No recourse for the payment of the principal of, premium, if any, or interest on any of the
Notes, or for any claim based thereon or otherwise in respect thereof, and no recourse under or
upon any obligation, covenant or agreement of the Company or any Subsidiary Guarantor in this
Subsidiary Guarantee, the Indenture or any of the Notes or because of the creation of any
Indebtedness represented thereby, shall be had against any incorporator, shareholder, officer,
director, employee or controlling person of any Subsidiary Guarantor or any successor Person
thereof. Each Holder, by accepting such Notes waives and releases all such liability.

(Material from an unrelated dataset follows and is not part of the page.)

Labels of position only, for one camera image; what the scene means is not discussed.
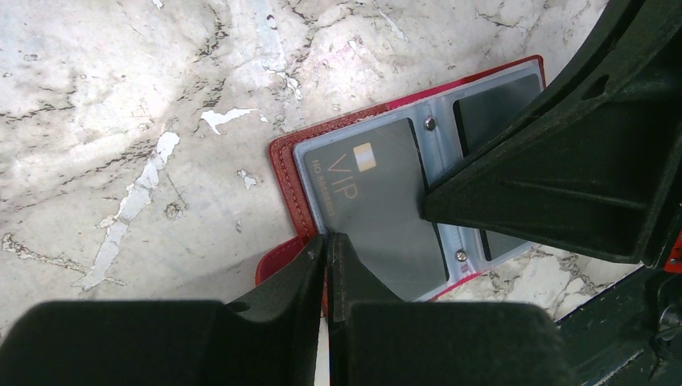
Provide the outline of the red card holder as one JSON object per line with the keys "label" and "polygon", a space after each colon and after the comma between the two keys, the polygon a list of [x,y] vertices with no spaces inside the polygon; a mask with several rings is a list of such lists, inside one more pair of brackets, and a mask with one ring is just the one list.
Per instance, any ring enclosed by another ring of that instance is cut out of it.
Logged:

Each holder of a Note by accepting a Note agrees that any Subsidiary Guarantor named below
shall have no further liability with respect to its Subsidiary Guarantee if such Subsidiary
Guarantor otherwise ceases to be liable in respect of its Subsidiary Guarantee in accordance with
the terms of the Indenture. The Obligations of each Guarantor under its Note Guarantee shall be
limited to the extent necessary to insure that it does not constitute a fraudulent conveyance under
applicable law.
A-1-13
The Subsidiary Guarantee shall not be valid or obligatory for any purpose until the
certificate of authentication on the Notes upon which the Subsidiary Guarantee is noted shall have
been executed by the Trustee under the Indenture by the manual or facsimile signature of one of its
authorized officers.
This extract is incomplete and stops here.